Отцу не нравилось жить у меня, – однажды, в пьяном виде, он откровенно заявил мне, что жить со мною – адова скука. Пою
Он часто просил у меня денег, возьмет и исчезнет. Перезнакомился с мастеровщиной, сапожниками и портными, ходит с ними по трактирам и посылает оттуда ко мне за деньгами разных джентльменов, не твердо стоящих на ногах. Эти присылы скоро стали настолько частыми, что, боясь за здоровье отца, я перестал давать ему денег. Но тотчас вслед за этим услышал своими ушами, как он, остановив на улице прилично одетого человека, говорит ему:
– Господин, я родной отец Шаляпина, который поет в театрах. Эта Скважина не дает мне на выпивку, дайте на полбутылки отцу Шаляпина!
Я привел его домой и начал пенять – что он делает? Он угрюмо молчал.
Не раз приходилось ловить его на улицах пьяного за попрошайничеством и чуть не со скандалом везти домой, а однажды зимою я запер его в комнате, сняв с него сапоги, чтоб он не мог уйти из дома и в мое отсутствие. Он долго стучал в дверь, ругаясь и убеждая выпустить его, потом умолк.
«Заснул. Слава богу», – подумал я. Но каково было мое удивление, когда, отворив дверь в комнату, я никого не нашел там, – отец вылез в форточку окна, точно акробат, и, несмотря на мороз, снег, – босиком ушел в трактир. Как ни уговаривал я его воздержаться от пьянства или хотя бы пить дома, это не помогало. Да и сам я видел, знал всю бесполезность убеждений моих. Пьяный, отец становился общительным, ему необходима была компания, он должен был идти в трактир.
Наконец, он сам заявил мне, что больше не может жить в Москве, город и все содержимое его не нравится ему, он желает ехать к себе в деревню. Я согласился с ним, что в деревне ему будет лучше, и, оставив брата у себя, отправил отца в Вятку.
Но из Казани мне написали, что, добравшись туда, отец пропил деньги, одежду, купил на толкучем рынке солдатскую николаевскую шинель и пошел в Вятку пешком. Он почему-то очень любил николаевские шинели и, помню, еще в детстве моем рассказывал мне, что шел из Вятки до Казани в солдатской николаевской шинели.
Ходило в этой шинели по Руси геройское горе, привлекая к себе сочувствие народа, понимающего толк в горьком житье, как никакой иной народ, и, видимо, с той поры николаевская шинель стала способна возбуждать больше сочувствия деревень и вызывать на щедрое даяние. Добравшись до деревни, отец написал мне, что хочет строить избу и чтоб я прислал ему денег.
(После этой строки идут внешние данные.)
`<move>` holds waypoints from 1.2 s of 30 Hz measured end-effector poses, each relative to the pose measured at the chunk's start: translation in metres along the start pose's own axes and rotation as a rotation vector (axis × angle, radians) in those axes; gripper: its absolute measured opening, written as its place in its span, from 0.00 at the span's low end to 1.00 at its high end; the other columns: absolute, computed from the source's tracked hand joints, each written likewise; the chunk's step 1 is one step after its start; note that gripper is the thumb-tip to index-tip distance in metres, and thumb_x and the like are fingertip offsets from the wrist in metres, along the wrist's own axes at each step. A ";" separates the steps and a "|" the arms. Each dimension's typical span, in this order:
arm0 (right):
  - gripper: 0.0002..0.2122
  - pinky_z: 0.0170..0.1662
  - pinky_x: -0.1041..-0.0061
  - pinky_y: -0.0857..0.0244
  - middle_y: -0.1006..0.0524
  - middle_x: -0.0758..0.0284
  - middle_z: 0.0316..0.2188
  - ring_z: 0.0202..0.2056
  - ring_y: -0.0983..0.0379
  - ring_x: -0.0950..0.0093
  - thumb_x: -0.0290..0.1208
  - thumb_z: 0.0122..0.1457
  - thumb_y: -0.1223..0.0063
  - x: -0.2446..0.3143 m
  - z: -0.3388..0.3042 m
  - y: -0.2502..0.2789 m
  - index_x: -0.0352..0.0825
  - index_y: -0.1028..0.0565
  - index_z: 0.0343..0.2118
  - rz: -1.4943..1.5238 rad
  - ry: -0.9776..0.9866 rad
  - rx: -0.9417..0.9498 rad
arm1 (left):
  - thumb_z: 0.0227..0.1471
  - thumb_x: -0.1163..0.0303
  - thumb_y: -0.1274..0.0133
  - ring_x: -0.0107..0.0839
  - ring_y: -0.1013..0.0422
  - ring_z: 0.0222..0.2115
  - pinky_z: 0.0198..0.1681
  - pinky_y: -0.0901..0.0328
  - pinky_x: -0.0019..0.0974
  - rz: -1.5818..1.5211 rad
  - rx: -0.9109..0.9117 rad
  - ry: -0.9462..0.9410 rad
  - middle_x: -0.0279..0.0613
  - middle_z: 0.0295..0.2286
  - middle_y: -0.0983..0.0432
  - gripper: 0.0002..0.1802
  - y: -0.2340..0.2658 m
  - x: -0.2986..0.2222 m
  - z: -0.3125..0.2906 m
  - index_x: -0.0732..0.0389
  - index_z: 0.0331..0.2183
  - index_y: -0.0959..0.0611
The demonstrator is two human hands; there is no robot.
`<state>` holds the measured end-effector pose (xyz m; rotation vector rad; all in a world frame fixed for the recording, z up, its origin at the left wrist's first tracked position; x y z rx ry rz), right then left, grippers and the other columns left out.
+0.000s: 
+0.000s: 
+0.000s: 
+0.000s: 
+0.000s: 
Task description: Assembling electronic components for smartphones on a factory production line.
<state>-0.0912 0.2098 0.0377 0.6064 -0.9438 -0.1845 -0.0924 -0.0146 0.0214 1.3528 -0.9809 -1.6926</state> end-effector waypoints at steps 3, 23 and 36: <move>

Денег я ему послал, но избу он не выстроил, а до конца жизни снимал у одного из мужиков ветхую хибарку.
Перед тем как мне пришлось впервые ехать в Милан играть «Мефистофеля», я получил от отца письмо, – он извещал, что чувствует себя очень плохо и хотел бы перед смертью повидаться со мною. Я тотчас же собрался и поехал к нему пароходом до Казани и Вятки, а затем до Медведок сто верст на лошадях.
Когда я нанял лошадей, какой-то земляк, с досады, что не его наняли, сказал характерным вятским говорком:
– Лико, он те дорогой те укокошит!
Другие ямщики запротестовали:
– Чо вруны врешь? Лико – сам-от он не укокошил-ба, эвона какой могуцей! Разок даст в толы-те, – дак семеро дома подохнут!
Мне вспомнилось, как, бывало, в дни моего детства, к отцу и матери приходили люди этого говора, называвшие глаза – толы и говорившие вместо «гляди-ко» – «лико».